To know how good our prediction is, we can look at the `R-squared` value in the second column at the top.  `R-squared` is the proportion of variance in the dependent variable (median mid-career wage) that is explained by the dependent variables.  `R-squared` is between 0 and 1, with closer to 1 being better.

Compare the `R-squared` values between the single linear regression and the multi-linear regression.  Did adding more independent variables improve the model?

### Predictions

Finally, let's make some predictions with our model.  For example, suppose your major is not on the list, but you know the unemployment rate is 3.5%, the underemployment rate is 35%, the median early career wage is $42,000, and the share with graduate degrees is 37%.  We want to predict the median mid-career wage.

First, we make a dataframe with this information.

In [16]:
new_info = pd.DataFrame({"unemployment":[3.5], "underemployment":[35], "early":[42000],"graduate":[37]})

Display your dataframe:

To make the prediction, we use the function `lm_multi.predict()`:

In [None]:
lm_multi.predict(new_info)

Therefore, the predicted median mid-career wage is $65,436.

What is the predicted median mid-career wage for a major with an unemployment rate of 2.8%, an underemployment rate of 15%, a median early career wage of $52,000, and the share with graduate degrees is 27%?

## Starbucks drinks

Let's try making a multi-linear model for the number of calories in a Starbucks drink based on the amount of carbs, fat, protein, and sodium the drink contains.

First, load in the Starbucks drinks dataset from Lab 18 into a dataframe called `drinks`.  To save time, the code to do this and clean the data is below.  Make sure you change the file name if needed.

In [20]:
drinks = pd.read_csv("../Data/starbucks-menu-nutrition-drinks.csv",index_col = 0, na_values = "-")
drinks = drinks.dropna(axis = 0)

Display `drinks`:

Create a linear model where the number of calories is the dependent variable and the amount of fat, carbs, fiber, protein, and sodium are the independent variables.

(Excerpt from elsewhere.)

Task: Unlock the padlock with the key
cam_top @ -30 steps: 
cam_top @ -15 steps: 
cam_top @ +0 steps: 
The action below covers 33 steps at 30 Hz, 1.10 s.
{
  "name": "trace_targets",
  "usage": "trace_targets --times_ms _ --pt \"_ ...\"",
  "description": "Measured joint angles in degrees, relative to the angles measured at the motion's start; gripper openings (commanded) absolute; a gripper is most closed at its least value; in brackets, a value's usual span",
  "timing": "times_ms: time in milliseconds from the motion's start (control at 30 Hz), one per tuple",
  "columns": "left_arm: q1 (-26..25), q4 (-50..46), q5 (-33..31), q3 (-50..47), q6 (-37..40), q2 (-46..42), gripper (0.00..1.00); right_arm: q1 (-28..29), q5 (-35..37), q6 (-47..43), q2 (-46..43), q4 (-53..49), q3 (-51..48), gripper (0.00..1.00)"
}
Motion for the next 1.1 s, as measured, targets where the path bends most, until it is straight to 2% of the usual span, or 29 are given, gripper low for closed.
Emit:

<details> <summary>Pattern:</summary>
<code>linear_model_var_name = smf.ols(formula = 'dependent_var ~ independent_var_1 + independent_var_2 + ... + last_independent_var', data = df).fit()</code>
</details>

Display the summary for your linear model:

What's the equation for the linear model?

What's the R-squared value?  Does it suggest the model is good?

We should also check that the residuals look normal:

Do the residuals have a normal distribution?

Look at the p-values for the coefficients.  Do any of them suggest that an independent variable does not help predict the number of calories?

Can you predict how many calories would be in a drink with 0g of fat, 15g of carbs, 1g of fiber, 0g of protein, and 5g of sodium?